Exercise input: Begin

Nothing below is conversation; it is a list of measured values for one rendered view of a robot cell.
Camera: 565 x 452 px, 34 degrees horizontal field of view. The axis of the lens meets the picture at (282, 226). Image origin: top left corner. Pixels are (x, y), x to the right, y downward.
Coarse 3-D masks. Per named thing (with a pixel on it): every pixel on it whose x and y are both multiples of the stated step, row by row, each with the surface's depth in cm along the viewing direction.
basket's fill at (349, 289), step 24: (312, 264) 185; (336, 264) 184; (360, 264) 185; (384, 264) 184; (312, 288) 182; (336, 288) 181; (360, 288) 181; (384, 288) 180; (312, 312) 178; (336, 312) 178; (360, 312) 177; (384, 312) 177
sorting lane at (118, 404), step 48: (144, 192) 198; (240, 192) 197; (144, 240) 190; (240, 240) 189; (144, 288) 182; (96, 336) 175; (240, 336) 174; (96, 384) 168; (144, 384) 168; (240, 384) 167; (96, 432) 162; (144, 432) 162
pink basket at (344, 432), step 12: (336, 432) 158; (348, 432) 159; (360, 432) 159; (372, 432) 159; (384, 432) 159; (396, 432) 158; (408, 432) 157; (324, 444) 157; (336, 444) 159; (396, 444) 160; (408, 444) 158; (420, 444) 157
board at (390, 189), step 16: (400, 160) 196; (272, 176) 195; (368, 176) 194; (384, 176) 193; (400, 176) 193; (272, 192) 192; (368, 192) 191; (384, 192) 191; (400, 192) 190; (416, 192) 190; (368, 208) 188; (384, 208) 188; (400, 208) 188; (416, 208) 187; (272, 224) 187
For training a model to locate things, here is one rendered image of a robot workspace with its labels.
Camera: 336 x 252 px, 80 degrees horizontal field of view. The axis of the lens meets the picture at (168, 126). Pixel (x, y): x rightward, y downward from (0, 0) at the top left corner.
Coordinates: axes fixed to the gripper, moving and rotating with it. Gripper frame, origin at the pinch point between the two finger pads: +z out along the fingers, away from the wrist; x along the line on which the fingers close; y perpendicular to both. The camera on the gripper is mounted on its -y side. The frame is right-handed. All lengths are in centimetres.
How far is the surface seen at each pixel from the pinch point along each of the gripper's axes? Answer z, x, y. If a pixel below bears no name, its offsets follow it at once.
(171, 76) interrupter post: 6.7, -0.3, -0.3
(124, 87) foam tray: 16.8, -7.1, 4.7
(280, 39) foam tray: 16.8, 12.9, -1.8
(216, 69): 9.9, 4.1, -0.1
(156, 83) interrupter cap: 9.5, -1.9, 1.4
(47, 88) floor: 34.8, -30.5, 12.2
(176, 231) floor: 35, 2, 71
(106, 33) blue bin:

Exercise input: End

Begin with the top line of the material and go as far as the line with "For training a". Set down those lines exactly, both ends included, and nothing more.

**Written solution**.
Nothing below is conversation; it is a list of measured values for one rendered view of a robot cell.
Camera: 565 x 452 px, 34 degrees horizontal field of view. The axis of the lens meets the picture at (282, 226). Image origin: top left corner. Pixels are (x, y), x to the right, y downward.
Coarse 3-D masks. Per named thing (with a pixel on it): every pixel on it whose x and y are both multiples of the stated step, row by row, each with the surface's depth in cm along the viewing direction.
basket's fill at (349, 289), step 24: (312, 264) 185; (336, 264) 184; (360, 264) 185; (384, 264) 184; (312, 288) 182; (336, 288) 181; (360, 288) 181; (384, 288) 180; (312, 312) 178; (336, 312) 178; (360, 312) 177; (384, 312) 177
sorting lane at (118, 404), step 48: (144, 192) 198; (240, 192) 197; (144, 240) 190; (240, 240) 189; (144, 288) 182; (96, 336) 175; (240, 336) 174; (96, 384) 168; (144, 384) 168; (240, 384) 167; (96, 432) 162; (144, 432) 162
pink basket at (344, 432), step 12: (336, 432) 158; (348, 432) 159; (360, 432) 159; (372, 432) 159; (384, 432) 159; (396, 432) 158; (408, 432) 157; (324, 444) 157; (336, 444) 159; (396, 444) 160; (408, 444) 158; (420, 444) 157
board at (390, 189), step 16: (400, 160) 196; (272, 176) 195; (368, 176) 194; (384, 176) 193; (400, 176) 193; (272, 192) 192; (368, 192) 191; (384, 192) 191; (400, 192) 190; (416, 192) 190; (368, 208) 188; (384, 208) 188; (400, 208) 188; (416, 208) 187; (272, 224) 187
For training a model to locate things, here is one rendered image of a robot workspace with its labels.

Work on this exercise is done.